Elder Philomon Warner died in 1778. He is buried in the ancient First Parish Burial Ground, one of the oldest buriel grounds in the country, with this long epitaph. The title "Elder" meant that he was an elder of the church.
|The grave stone of Elder Philomon Warner|
Philemon Warner, the son, built his Gloucester house in the mid 18th century right behind his father's house, a short distance back from Main Street on a side lane now know as Pleasant Street. There is some record that even this house received damage during one of the fires so it's easy to believe that this is when the father's house disappeared, being right in the path of the fire.
Elder Warner's house had a gambrel roof as did most of the houses built in the Harbor Village in the mid 18th century. And like most of the houses in this part of town and frequently throughout New England, it faced south. In this case it faced the water of the inner harbor on the south, not because of the view but because of the southerly exposure.
|Here is the Warner house in Gloucester when it was intact and looking like many other fine houses in the|
neighborhood dating to the mid 18th century. This photo is from the Cape Ann Museum collection.
At this time the left or south side of the house was sold. What happened next must have stunned the residents on the north side of the house and probably the entire community. The new owner, a printer, tore down his half of the old house! The north side of the house stood there with it other half missing. In its place the printer built a brick commercial building and attached it to the side of the more than one hundred and fifty years old Warner house.
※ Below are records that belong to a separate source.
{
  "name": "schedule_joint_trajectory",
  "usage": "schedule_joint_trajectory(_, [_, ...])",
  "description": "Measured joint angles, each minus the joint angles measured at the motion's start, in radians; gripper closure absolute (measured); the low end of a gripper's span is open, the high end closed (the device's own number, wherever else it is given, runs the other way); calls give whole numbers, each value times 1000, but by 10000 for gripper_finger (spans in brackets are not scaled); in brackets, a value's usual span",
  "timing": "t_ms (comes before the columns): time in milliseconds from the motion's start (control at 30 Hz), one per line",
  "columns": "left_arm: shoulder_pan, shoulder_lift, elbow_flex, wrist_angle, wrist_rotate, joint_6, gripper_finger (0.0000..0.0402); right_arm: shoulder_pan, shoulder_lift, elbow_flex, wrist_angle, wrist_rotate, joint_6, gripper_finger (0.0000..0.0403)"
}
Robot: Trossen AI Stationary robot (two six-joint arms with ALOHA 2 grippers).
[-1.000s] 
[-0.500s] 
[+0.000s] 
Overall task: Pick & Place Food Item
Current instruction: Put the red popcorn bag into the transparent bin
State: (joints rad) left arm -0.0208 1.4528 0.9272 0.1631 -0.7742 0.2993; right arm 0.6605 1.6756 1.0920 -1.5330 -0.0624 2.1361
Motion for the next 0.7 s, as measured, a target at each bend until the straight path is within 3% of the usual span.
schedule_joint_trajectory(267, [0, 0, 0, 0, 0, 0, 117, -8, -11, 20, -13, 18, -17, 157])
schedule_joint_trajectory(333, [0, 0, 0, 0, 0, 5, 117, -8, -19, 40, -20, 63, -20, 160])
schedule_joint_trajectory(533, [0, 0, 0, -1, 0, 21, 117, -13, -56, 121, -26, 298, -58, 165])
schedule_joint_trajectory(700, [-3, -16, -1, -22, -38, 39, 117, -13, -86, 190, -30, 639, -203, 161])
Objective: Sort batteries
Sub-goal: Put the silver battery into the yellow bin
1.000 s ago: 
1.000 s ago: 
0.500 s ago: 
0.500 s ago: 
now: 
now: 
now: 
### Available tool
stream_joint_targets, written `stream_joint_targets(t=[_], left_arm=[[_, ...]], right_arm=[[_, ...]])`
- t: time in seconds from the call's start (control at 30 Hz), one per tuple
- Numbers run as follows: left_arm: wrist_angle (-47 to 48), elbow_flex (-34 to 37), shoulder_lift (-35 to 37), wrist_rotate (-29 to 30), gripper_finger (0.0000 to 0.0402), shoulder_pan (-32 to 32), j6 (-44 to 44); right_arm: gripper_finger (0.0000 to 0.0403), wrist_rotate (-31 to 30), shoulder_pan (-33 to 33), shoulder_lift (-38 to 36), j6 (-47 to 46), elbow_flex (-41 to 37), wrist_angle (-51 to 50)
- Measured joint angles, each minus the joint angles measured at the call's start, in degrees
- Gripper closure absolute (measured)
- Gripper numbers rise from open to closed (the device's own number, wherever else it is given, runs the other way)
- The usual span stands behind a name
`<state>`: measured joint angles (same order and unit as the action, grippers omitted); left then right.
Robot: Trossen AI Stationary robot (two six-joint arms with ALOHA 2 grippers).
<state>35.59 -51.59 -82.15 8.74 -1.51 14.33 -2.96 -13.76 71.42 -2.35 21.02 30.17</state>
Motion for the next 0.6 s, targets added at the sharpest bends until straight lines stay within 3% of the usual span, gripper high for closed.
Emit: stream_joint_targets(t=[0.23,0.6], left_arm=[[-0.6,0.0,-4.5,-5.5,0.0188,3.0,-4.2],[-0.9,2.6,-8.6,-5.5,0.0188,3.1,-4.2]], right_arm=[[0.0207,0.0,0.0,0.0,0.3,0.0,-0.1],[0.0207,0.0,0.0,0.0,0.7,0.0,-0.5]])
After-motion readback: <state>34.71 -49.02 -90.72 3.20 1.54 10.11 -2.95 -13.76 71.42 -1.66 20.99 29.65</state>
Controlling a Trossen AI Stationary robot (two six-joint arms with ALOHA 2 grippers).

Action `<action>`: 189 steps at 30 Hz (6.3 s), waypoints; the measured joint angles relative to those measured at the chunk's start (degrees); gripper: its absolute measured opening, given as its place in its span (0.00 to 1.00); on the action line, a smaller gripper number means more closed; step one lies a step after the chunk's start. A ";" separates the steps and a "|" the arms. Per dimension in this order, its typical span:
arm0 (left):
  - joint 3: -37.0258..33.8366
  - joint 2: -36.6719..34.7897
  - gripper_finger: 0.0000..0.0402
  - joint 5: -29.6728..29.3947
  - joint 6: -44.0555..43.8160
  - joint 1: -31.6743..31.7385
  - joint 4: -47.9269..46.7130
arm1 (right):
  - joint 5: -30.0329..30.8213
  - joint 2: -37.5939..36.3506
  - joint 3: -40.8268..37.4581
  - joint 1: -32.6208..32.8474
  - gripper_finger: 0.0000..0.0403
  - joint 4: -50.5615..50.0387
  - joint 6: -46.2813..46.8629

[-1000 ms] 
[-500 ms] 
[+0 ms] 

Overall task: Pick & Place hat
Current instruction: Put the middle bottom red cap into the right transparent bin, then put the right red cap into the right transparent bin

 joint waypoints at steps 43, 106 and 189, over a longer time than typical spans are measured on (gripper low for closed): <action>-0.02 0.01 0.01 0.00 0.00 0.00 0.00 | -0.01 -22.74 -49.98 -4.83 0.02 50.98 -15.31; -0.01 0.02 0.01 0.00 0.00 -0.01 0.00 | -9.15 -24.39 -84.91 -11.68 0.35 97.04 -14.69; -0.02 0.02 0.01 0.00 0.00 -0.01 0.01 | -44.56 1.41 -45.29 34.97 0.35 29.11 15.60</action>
Now the old half of the Warner house bulged out of the side of the new brick building like a strange wart.
|Here is what is left of the Warner house after half of it was removed and left it attached to|
a new commercial building. This photo is also from the collection of the Cape Ann Museum.
That was not the end of the dismembering of the old Warner house. The first floor eventually became a commercial space. Its strange appearance was further exacerbated when it became a Christian Science Reading Room with huge plate glass windows located on a 20th century angled, somewhat modernist facade. Part of the old fencing seems to have become a balustrade on the new flat roof.
|At this time there is a mostly new first floor with a slanted facade|
beneath the overhang, The roof balustrade seems to be the
original fencing from the former front yard.
It became a curiosity. It was even written up in Preservation Magazine, the publication of the National Trust on Historic Preservation. Each issue of this magazine contained an example of outrageous alteration in a monthly column called "Yikes!" So what was left of the Warner house became nationally publicized on the Yikes page of Preservation Magazine . We now sometimes refer to the house as the "Yikes house" and friends always know just what house we're referring to
After the Christian Science people closed their doors the house was sold for private residential ownership. The new owners turned the space, including the intact rooms on the second floor into an unbelievably stunning home with a tiny, secluded garden in the rear; all right in the heart of the city. There are even two remaining working fireplaces left from the old house to give the space a period charm. It is a magical space.
To the throngs of shoppers that pass the front of this building daily there is no hint of the serene, secluded and gracious living space that lies beyond the threshold of that recessed front door. Once inside the hustle and bustle of the city is left behind in the peace and quiet of this special dwelling.
|The old house clings to its brick neighbor.|
These buildings are now in the very heart of the central city. Passersby don't always look up but when they do this fragment of an 18th century house surprises them. What they see is truly one of the curiosities of Gloucester, America's oldest seaport.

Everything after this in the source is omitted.